Juan Ignacio Gutiérrez

Aunque soy consciente de que corren tiempos de descreimiento y relativismo y de que alguno de los nuevos inquisidores sofistas que pululan por aquí me va a caer encima por hacer una afirmación categórica, ahí voy, a lo loco: la mayoría de las conductas de los niños son fruto del aprendizaje por imitación.

Cuando Juan tenía 3 años, su madre nos hizo a él y a mi la foto que acompaño. Habíamos ido al pueblo de vacaciones y vió, en el Casino de la plaza, algunas personas mayores que hablaban paseando por el salón.

  • ¿Papi, qué hacen esos hombres?
  • Están paseando. ¿Quieres que paseemos nosotros?
  • ¡Sí!

Nos levantamos y nos pusimos a pasear por el salón mientras yo le explicaba a él en qué consistía el antiguo arte de conversar mientras paseábamos, centrándome en la práctica local -no llegué a Aristóteles, era muy pequeño para eso-.

El caso es que mami se dio cuenta de que Juan y yo paseábamos con las manos cruzadas a la espalda, hizo la foto con su teléfono y me la enseñó entre risas cuando volvimos a la mesa tras nuestro paseo, que no duró mucho.

Ya habíamos visto a Juan pasear con las manos cruzadas a la espalda en otras ocasiones. Cuando lo vio mi hermana exclamó: “anda mira, con las manos atrás como su padre”.

Cuando su abuela materna supo que a veces caminaba así, dijo que lo hacía igual que su tío Daniel, un tío-bisabuelo de Juan al que ni siquiera conoció.

La tendencia a vernos reflejados en nuestros descendientes, a suponer que son en todo una copia de nosotros, es natural, lógica e inevitable. De hecho, no debemos dudar de que tiene base científica, no en vano nuestros hijos comparten con nosotros la mitad de los genes -por decirlo de alguna manera y sin entrar en cientifismos que no caben aquí-.

Pero aunque haya una predisposición o un preparación genética para alcanzar ciertas metas en el desarrollo, la mayoría de las conductas discretas son aprendidas.

Un niño puede caminar con la cabeza inclinada, como su padre, su madre o alguno de sus abuelos, porque haya heredado una disposición muscular anómala de alguno de ellos, pero no caminará con las manos cruzadas a la espalda por una predisposición genética. Esa es una de tantas conductas aprendidas.

Es probable que el niño me haya visto a mi pasear de esa forma en innumerables ocasiones o que se pusiera a pasear en el Casino ese día imitando a las personas que le habían llamado la atención, que probablemente lo hacían así.

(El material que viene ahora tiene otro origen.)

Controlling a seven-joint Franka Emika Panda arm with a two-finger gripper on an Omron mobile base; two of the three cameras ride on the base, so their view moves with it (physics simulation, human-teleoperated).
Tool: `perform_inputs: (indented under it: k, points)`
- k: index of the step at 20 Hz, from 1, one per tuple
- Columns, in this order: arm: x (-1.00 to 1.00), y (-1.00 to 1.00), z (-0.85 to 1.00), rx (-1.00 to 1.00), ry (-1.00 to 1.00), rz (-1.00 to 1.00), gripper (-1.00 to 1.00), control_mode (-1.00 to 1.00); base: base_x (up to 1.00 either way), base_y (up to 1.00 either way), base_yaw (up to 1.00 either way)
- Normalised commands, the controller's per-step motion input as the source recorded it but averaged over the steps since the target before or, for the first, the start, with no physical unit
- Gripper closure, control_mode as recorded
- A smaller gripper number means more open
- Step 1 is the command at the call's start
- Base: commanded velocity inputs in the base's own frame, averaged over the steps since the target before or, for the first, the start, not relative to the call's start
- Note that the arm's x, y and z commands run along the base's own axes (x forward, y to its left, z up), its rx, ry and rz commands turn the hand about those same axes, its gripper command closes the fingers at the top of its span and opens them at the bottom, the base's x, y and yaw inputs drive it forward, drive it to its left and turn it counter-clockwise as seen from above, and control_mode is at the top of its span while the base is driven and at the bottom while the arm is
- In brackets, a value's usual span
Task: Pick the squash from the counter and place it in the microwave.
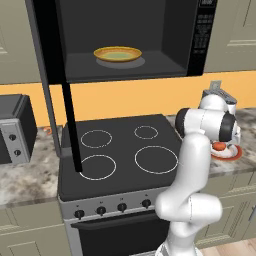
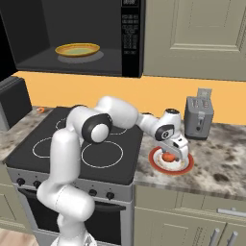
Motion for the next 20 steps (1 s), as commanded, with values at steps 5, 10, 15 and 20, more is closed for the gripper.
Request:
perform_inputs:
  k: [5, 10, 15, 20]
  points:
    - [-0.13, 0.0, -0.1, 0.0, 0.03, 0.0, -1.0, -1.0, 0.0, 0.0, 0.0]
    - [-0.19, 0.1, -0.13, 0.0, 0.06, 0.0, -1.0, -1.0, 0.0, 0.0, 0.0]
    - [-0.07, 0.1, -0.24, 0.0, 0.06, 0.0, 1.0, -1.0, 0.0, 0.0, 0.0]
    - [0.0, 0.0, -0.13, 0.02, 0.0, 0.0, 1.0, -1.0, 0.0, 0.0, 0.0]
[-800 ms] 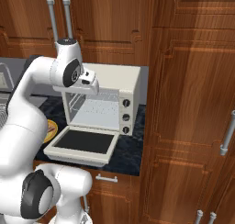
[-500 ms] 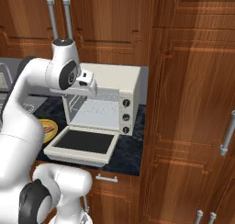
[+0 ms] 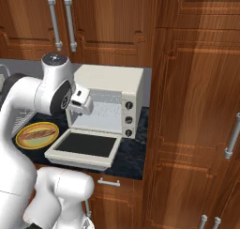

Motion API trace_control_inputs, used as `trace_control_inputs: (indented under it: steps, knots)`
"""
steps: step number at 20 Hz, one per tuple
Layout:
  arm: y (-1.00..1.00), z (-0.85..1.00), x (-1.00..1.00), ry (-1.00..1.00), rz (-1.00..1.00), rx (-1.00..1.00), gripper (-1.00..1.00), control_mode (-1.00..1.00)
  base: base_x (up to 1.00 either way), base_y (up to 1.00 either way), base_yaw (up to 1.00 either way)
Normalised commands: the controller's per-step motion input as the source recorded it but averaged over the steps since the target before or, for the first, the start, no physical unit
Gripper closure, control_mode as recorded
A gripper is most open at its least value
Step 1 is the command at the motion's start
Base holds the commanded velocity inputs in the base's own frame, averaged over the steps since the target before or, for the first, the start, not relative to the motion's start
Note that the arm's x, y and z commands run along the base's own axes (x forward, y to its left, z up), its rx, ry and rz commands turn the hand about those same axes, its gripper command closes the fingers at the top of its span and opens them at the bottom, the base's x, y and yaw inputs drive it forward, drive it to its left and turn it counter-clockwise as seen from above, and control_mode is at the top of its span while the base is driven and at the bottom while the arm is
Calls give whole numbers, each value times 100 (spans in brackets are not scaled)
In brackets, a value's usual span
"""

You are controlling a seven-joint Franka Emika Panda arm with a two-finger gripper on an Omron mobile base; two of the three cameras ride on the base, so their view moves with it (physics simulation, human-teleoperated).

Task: Pull the toaster oven rack outwards. Pick up the baguette from the plate and place it on the toaster oven rack. Close the toaster oven door fully and set the temperature to the lowest setting.

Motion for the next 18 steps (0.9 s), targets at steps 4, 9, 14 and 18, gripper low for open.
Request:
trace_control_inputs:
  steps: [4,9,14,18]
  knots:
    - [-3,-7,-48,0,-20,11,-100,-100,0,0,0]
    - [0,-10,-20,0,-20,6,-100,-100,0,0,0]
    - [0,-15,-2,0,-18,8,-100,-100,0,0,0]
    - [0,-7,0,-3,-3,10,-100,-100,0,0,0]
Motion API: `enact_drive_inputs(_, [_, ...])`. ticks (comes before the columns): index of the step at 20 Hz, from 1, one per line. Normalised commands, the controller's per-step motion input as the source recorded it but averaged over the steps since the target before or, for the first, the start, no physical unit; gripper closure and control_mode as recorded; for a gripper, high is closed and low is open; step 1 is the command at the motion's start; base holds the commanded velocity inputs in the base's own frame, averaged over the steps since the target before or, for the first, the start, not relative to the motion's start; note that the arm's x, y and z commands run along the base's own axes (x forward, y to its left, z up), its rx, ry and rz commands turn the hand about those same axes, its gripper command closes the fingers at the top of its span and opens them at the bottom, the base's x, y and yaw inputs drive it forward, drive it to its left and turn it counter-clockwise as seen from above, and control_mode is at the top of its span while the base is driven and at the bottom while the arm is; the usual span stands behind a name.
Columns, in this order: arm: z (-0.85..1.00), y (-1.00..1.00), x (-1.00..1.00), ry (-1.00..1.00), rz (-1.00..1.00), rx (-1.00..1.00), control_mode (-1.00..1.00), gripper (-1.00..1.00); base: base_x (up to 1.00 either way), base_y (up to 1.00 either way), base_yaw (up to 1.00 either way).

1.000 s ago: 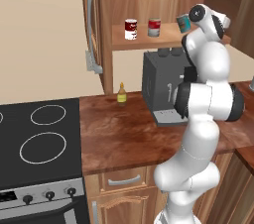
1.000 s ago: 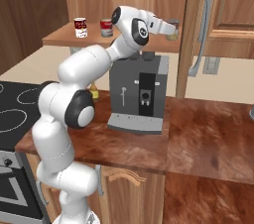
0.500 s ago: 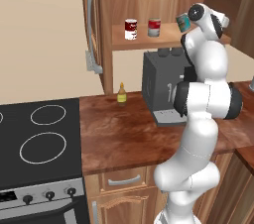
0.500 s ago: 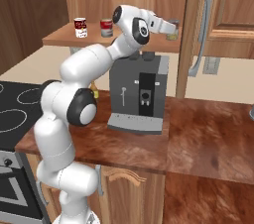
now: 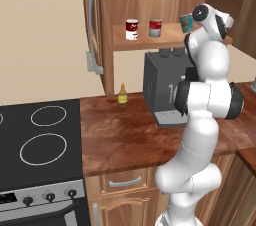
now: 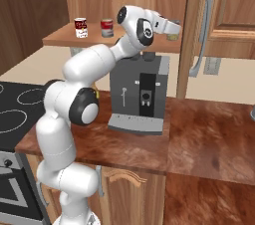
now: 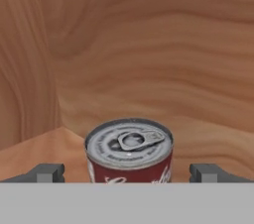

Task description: Stack two cans on top of the other two cans in the cabinet.

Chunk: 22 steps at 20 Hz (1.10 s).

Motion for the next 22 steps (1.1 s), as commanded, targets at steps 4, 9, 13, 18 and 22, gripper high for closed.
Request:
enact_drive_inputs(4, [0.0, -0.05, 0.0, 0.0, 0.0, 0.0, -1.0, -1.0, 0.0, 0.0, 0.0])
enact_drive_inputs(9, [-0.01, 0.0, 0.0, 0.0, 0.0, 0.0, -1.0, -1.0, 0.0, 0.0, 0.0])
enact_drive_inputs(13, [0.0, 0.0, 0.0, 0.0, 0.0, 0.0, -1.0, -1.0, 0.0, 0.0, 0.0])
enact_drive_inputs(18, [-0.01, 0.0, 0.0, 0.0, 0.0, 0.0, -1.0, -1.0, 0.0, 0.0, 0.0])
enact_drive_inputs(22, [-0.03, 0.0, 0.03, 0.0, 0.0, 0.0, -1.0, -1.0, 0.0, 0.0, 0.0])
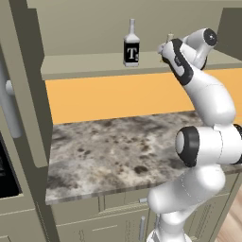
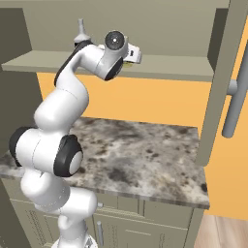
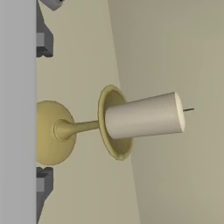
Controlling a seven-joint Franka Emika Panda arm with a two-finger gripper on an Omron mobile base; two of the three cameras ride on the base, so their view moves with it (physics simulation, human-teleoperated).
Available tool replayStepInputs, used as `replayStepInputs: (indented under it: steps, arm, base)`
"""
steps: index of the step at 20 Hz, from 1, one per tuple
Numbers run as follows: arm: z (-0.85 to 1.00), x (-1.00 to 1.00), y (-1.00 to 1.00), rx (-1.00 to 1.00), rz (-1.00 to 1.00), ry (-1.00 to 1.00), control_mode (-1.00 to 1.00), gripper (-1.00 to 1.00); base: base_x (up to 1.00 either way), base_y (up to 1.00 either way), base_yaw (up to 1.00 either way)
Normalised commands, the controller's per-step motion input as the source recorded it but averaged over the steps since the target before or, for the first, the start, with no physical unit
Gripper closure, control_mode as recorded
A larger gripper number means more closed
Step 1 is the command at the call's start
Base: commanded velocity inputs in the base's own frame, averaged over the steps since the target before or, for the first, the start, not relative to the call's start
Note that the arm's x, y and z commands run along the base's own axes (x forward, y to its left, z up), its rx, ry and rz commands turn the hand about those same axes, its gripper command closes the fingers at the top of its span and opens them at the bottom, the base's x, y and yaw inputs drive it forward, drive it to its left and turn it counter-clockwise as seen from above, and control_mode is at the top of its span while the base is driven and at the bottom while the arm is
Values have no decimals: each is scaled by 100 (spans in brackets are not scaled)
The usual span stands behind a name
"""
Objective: Get the candle and the liquor from the cabinet and move them to the dining counter.
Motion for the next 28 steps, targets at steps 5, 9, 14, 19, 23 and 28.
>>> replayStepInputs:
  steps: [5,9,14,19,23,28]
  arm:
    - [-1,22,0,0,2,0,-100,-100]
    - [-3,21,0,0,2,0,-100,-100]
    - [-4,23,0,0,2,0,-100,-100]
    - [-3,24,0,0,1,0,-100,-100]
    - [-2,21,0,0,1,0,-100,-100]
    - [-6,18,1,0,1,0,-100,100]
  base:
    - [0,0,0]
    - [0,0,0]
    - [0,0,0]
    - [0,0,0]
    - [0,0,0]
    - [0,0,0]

Aunque no recuerdo haber visto a mi padre caminar así y tampoco creo que hubiera reparado en ese hecho de no ser por la anécdota con Juan, lo normal sería que yo mismo lo haya aprendido de alguien.

Somos animales de costumbres. Tanto es así, que es muy probable que Juan, que no va a pasar las largas tardes de invierno viendo como los mayores charlan mientras pasean con las manos cruzadas a la espalda en el salón del Casino del pueblo, termine dejando de hacerlo.

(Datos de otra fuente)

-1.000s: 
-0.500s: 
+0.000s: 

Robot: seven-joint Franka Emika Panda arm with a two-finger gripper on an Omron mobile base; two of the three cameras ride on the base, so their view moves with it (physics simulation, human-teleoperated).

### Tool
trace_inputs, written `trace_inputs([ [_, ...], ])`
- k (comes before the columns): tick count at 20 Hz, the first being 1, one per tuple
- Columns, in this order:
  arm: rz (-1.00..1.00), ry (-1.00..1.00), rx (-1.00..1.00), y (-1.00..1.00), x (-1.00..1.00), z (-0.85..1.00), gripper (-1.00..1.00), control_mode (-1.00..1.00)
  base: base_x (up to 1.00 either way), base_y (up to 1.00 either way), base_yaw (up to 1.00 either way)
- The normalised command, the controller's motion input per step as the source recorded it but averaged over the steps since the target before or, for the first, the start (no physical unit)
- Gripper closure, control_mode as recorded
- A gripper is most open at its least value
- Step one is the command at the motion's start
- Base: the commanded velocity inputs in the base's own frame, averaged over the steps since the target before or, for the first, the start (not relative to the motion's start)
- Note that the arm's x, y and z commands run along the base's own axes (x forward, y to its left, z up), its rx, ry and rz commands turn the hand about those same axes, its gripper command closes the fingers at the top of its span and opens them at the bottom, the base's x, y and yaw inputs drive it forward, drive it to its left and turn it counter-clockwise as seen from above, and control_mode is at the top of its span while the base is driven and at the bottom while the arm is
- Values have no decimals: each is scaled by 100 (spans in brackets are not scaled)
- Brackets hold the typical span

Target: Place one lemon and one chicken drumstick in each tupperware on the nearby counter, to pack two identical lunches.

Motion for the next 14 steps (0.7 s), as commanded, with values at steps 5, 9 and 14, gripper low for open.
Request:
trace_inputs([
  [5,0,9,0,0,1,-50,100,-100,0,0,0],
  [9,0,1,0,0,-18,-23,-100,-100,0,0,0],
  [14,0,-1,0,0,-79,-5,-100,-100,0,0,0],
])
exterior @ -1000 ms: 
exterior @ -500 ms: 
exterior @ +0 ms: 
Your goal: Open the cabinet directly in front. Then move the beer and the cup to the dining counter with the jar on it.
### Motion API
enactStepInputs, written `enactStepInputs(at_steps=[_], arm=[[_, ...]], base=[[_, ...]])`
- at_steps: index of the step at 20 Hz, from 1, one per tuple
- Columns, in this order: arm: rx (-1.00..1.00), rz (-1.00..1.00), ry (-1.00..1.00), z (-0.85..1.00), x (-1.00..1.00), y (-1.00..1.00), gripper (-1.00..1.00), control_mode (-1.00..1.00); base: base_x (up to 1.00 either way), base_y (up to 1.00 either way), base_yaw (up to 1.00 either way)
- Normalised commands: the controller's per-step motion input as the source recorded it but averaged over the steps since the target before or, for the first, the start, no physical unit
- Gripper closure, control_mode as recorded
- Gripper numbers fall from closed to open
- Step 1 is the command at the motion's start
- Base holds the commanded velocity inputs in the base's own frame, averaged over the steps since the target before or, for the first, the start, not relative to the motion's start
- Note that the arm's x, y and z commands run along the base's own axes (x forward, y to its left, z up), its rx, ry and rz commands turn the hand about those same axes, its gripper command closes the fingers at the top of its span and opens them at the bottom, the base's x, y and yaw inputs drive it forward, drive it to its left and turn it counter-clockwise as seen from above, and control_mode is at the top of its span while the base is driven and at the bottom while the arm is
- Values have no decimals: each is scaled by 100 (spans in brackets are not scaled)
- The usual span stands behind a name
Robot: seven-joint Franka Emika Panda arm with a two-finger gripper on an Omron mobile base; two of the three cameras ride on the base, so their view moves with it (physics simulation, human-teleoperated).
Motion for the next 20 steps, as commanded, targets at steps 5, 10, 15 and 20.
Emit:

Comenzaré a fijarme ahora que he escrito esto. Provocaré una situación propicia y observaré si lo hace. Evidentemente, lo haré tratando de no cruzar yo las mías, para no contaminar el experimento.

Sí, la mayoría de las cosas que hacen los niños las han visto hacer antes. ¿Recordáis aquella potente campaña de NAPCAN, «children see, children do«?

https://youtu.be/5JrtpCM4yMM

Y nos engañaríamos -o sería un indicador de que no pasamos demasiado tiempo con ellos- si pensáramos que los principales referentes de nuestros hijos no son mamá y papá. Los grandes proveedores de conductas para aprender, el gran catálogo que tienen nuestros hijos permanentemente a su disposición somos nosotros mismos, por eso es tan importante que tomemos consciencia de ello.

Esta es la cuestión: tenemos que tratar de asegurarnos de que hacemos lo que queremos que aprendan a hacer ellos y dejar de hacer lo que nos gustaría tratar de evitar que hagan.

Después de eso, sí: están las predisposiciones genéticas. Y que me perdonen tirios y troyanos.